[[ Material shown, beginning ]]

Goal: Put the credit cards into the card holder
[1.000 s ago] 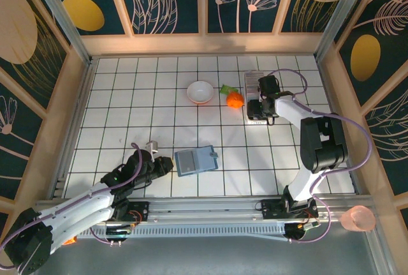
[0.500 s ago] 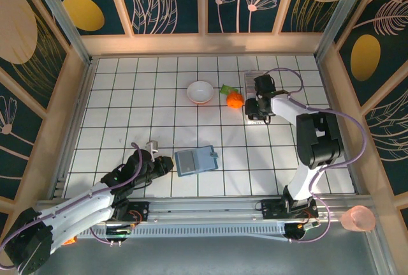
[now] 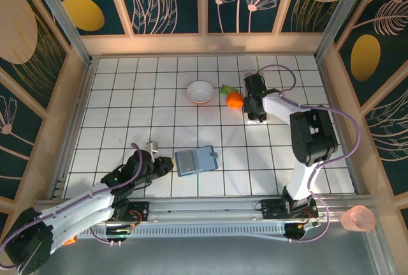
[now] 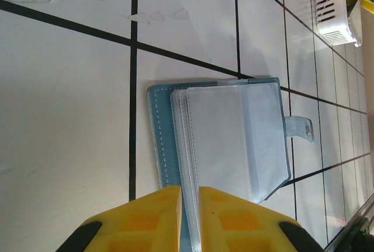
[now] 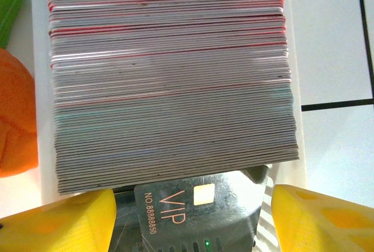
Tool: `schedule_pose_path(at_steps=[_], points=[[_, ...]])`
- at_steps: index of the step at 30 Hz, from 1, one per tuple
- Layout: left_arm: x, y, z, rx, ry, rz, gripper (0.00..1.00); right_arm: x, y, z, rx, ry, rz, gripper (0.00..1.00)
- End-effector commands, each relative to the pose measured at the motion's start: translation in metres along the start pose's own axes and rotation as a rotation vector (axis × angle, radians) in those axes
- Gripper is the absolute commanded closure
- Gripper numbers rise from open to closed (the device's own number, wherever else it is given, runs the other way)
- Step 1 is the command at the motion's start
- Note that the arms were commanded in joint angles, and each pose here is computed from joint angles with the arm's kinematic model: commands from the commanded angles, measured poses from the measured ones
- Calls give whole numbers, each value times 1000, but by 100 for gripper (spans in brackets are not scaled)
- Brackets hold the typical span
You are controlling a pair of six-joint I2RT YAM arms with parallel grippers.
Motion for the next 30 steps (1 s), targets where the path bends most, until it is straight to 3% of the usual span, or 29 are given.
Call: schedule_pose_path(at_steps=[1,5,30], points=[[1,2,0,-8,16,7,85,11,11,-1,2,73,32,31],[1,2,-1,-8,21,8,85,10,15,1,3,93,31,35],[0,3,0,-19,20,11,87,-15,11,7,35,18,-27,34]])
Point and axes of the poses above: each hand's point on the last joint's axis, 136 mm out from that joint toward the fingers, its own x axis out along the fingers, its own z axis along the line the jaws close on, y = z × x, the point moved 2 cm from there along -x, back along the fingers, and after that the axes turned 1 degree about -x, right-handed, at the moved point
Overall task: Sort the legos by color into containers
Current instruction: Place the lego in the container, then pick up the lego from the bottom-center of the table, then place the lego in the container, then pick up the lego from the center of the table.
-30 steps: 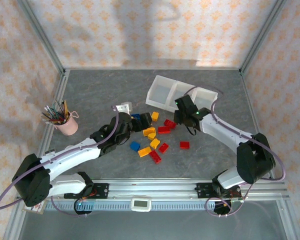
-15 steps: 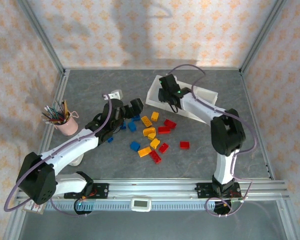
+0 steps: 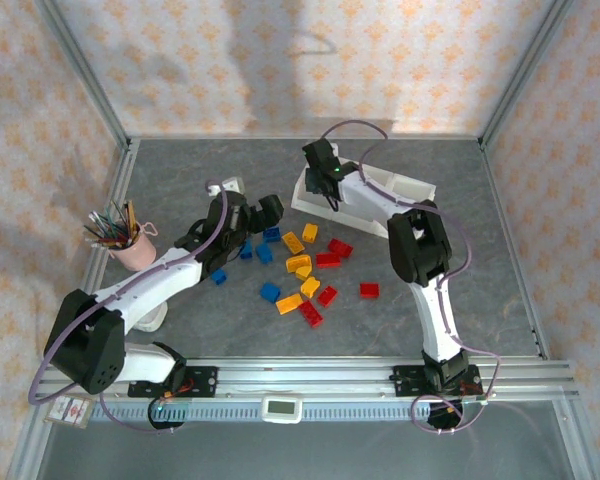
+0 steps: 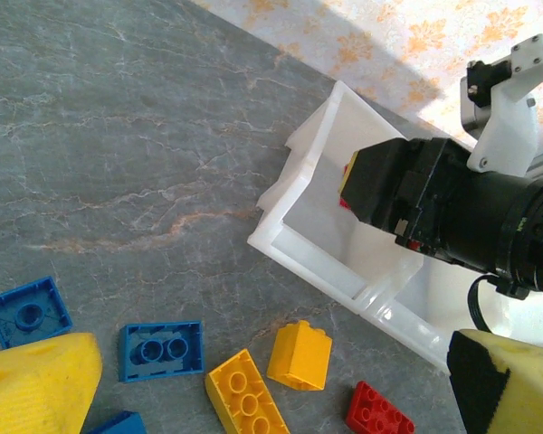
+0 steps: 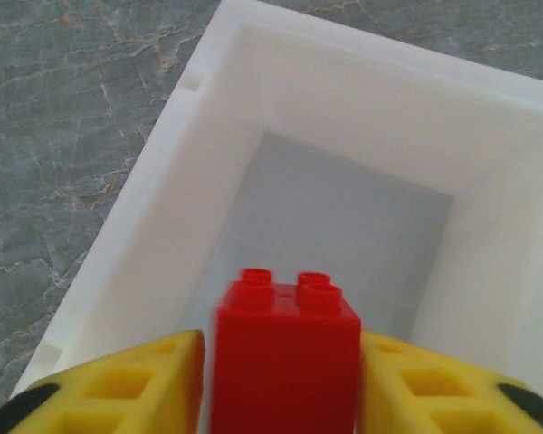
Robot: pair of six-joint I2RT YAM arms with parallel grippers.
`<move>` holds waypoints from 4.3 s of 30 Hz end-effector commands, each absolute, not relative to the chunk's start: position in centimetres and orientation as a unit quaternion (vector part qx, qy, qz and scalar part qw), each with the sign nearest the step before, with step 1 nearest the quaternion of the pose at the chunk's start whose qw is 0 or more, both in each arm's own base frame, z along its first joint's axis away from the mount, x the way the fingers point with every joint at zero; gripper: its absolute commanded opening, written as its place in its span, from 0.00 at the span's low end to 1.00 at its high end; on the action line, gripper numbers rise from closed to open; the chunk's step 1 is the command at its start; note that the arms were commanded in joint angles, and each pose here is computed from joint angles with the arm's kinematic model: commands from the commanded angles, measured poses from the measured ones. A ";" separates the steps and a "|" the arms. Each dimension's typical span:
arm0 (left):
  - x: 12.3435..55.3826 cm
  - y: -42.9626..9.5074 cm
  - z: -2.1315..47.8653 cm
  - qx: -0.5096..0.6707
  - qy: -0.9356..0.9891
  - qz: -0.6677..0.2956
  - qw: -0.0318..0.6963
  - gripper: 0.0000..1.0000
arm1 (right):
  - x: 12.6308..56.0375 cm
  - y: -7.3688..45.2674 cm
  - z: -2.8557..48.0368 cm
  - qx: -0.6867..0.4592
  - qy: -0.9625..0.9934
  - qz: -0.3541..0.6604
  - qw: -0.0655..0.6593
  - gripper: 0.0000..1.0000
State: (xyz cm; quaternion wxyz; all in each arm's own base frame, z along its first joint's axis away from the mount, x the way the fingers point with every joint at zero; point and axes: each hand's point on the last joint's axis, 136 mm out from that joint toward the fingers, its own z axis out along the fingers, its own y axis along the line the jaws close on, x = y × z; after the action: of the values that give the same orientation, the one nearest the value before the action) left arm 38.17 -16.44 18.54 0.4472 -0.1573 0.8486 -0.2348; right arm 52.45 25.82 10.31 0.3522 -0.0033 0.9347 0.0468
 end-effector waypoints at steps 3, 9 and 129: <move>39.1 -17.2 20.4 -0.139 0.842 -0.248 0.458 0.99 | 52.6 25.1 16.1 -0.003 0.917 0.049 0.397 0.54; 38.6 -17.5 20.8 -0.132 0.843 -0.259 0.453 0.99 | 49.4 24.9 19.2 -0.009 0.909 0.095 0.405 0.56; 34.5 -16.9 21.2 -0.155 0.826 -0.316 0.439 0.99 | 41.7 19.8 16.6 0.040 0.925 0.101 0.364 0.79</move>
State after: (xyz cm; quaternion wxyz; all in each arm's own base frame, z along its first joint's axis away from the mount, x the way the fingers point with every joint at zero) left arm 35.66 -16.29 21.18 0.4501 -0.1577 0.8296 -0.2903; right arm 44.11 20.57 18.08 0.3888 0.0200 0.9160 0.0972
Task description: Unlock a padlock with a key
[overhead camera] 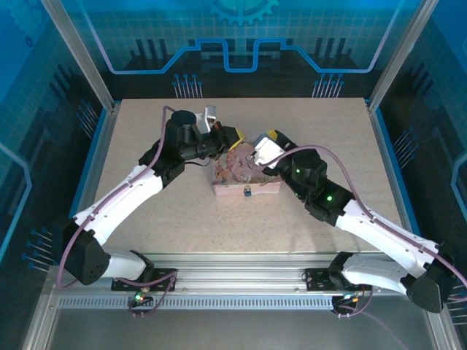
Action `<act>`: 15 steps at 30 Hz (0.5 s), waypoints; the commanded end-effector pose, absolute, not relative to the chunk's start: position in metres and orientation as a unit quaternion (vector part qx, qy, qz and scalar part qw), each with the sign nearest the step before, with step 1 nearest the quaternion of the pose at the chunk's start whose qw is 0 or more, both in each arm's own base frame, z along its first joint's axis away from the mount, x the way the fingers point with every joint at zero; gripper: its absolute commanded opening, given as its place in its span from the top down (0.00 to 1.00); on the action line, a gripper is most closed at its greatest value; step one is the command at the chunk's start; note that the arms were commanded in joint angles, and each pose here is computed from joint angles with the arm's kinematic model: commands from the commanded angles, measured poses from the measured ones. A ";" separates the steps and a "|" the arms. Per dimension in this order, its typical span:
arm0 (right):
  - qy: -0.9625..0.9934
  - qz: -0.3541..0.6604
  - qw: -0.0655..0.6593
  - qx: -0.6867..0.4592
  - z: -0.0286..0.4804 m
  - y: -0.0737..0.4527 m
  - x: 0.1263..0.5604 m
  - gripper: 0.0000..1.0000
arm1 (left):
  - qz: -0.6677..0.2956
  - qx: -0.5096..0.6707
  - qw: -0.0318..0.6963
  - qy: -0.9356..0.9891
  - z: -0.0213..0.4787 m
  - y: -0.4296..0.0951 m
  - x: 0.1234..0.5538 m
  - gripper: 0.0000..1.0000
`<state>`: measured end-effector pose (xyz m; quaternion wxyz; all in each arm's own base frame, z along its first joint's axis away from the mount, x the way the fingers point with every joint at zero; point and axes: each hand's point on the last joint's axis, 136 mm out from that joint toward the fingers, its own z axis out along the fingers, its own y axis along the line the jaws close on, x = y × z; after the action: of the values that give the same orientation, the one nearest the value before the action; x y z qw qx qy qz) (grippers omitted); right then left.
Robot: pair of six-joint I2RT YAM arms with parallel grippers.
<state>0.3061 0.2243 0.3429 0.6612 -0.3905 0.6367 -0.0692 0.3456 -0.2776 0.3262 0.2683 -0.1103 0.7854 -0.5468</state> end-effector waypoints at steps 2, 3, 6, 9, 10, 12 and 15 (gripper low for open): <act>0.707 0.016 0.627 -0.327 0.335 0.206 0.300 0.54 | -0.497 -0.076 0.320 0.803 0.335 -0.262 0.345 1.00; 0.721 0.031 0.619 -0.311 0.332 0.201 0.300 0.52 | -0.488 -0.072 0.325 0.807 0.333 -0.261 0.345 1.00; 0.752 0.080 0.600 -0.261 0.327 0.191 0.300 0.47 | -0.470 -0.058 0.336 0.814 0.330 -0.257 0.345 1.00; 0.777 0.141 0.572 -0.222 0.322 0.185 0.298 0.44 | -0.460 -0.039 0.346 0.816 0.330 -0.256 0.342 1.00; 0.786 0.161 0.561 -0.202 0.320 0.182 0.299 0.44 | -0.459 -0.030 0.350 0.816 0.331 -0.256 0.341 1.00; 0.801 0.206 0.536 -0.168 0.317 0.179 0.300 0.43 | -0.457 -0.015 0.357 0.815 0.334 -0.257 0.339 1.00; 0.808 0.286 0.500 -0.123 0.311 0.179 0.301 0.43 | -0.455 0.012 0.363 0.813 0.336 -0.259 0.335 1.00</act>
<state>0.3128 0.1671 0.3076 0.5512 -0.1735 0.7986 0.1681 0.3420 -0.2613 0.3094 0.3257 -0.0347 0.8265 -0.4579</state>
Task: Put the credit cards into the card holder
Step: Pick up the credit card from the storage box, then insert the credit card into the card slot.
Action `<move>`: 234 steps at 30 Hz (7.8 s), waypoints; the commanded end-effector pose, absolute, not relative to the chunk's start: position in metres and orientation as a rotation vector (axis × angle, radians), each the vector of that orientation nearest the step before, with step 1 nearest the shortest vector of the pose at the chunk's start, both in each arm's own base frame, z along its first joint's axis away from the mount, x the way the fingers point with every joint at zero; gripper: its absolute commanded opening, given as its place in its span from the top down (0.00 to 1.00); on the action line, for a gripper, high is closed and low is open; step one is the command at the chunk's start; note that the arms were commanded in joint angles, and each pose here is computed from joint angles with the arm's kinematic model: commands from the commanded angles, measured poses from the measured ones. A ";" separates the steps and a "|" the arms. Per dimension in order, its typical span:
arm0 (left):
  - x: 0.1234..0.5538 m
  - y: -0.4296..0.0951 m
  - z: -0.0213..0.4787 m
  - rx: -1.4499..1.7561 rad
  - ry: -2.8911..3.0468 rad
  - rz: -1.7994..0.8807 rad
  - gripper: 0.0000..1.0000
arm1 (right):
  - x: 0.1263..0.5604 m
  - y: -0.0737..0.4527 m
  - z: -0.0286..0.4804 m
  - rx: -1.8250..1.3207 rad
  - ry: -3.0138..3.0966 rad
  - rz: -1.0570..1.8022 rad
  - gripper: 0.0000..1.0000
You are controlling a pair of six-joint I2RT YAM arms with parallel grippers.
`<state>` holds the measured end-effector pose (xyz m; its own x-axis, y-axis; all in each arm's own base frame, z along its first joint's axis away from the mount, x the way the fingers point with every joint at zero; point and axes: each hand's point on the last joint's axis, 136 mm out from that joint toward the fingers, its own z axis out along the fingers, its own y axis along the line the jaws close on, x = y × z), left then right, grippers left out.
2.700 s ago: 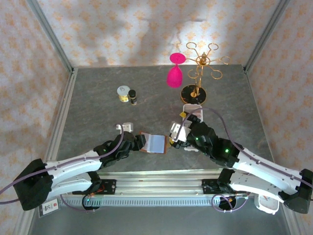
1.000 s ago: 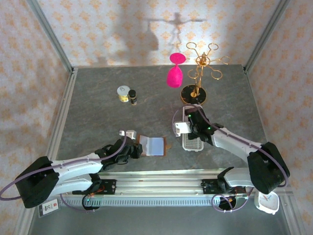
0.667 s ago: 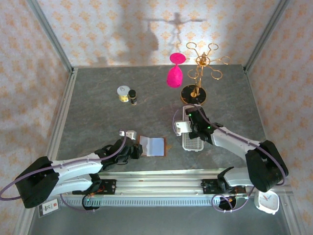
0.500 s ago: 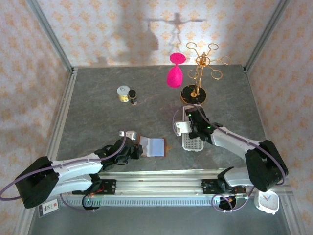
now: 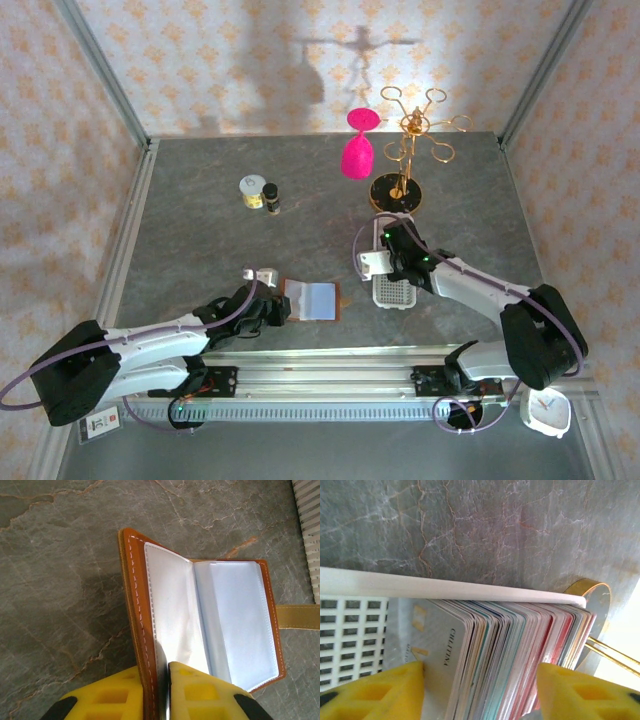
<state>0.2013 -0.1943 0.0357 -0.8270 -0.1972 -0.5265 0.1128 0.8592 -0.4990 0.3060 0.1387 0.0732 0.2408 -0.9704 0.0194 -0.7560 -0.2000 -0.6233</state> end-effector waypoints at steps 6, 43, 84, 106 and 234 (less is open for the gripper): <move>0.198 -0.190 0.030 -0.085 2.462 -0.707 0.85 | 0.321 0.138 0.101 -1.930 1.547 -0.650 0.57; 0.199 -0.192 0.033 -0.098 2.451 -0.729 0.86 | 0.308 0.134 0.109 -1.920 1.569 -0.613 0.96; 0.220 -0.182 0.116 -0.164 2.330 -0.657 0.57 | 0.256 0.232 0.261 -0.503 2.014 0.762 1.00; 0.219 -0.203 0.057 -0.084 2.524 -0.518 0.63 | 0.217 0.283 0.138 0.108 2.354 1.122 1.00; 0.197 -0.157 -0.004 -0.196 2.605 -0.313 0.75 | 0.187 0.351 0.059 0.384 2.465 1.494 1.00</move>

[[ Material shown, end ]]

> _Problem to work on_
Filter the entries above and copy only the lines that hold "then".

> _Answer space_
Current instruction: Place the lego in the container, then pick up the lego from the bottom-center of the table, then place the lego in the container, then pick up the lego from the center of the table.
`<state>`: measured end-effector pose (xyz m; quaternion wxyz; all in each arm's own base frame, z along its first joint's axis away from the mount, x the way the fingers point with every joint at zero; point and axes: each hand's point on the last joint's axis, 136 mm out from that joint toward the fingers, its own z axis out along the fingers, its own y axis along the line the jaws close on, x = y × z; after the action: of the values that give the same orientation, the one nearest the value before the action; x y z qw qx qy qz) (grippers omitted); right then left.
Step: Pick up the credit card from the storage box, then insert the credit card into the card slot.
`<state>` holds the measured end-effector pose (xyz m; its own x-axis, y-axis; all in each arm's own base frame, z along its first joint's axis away from the mount, x the way the fingers point with every joint at zero; point and axes: each hand's point on the last joint's axis, 136 mm out from that joint toward the fingers, its own z axis out along the fingers, its own y axis along the line the jaws close on, x = y × z), left then right, grippers left out.

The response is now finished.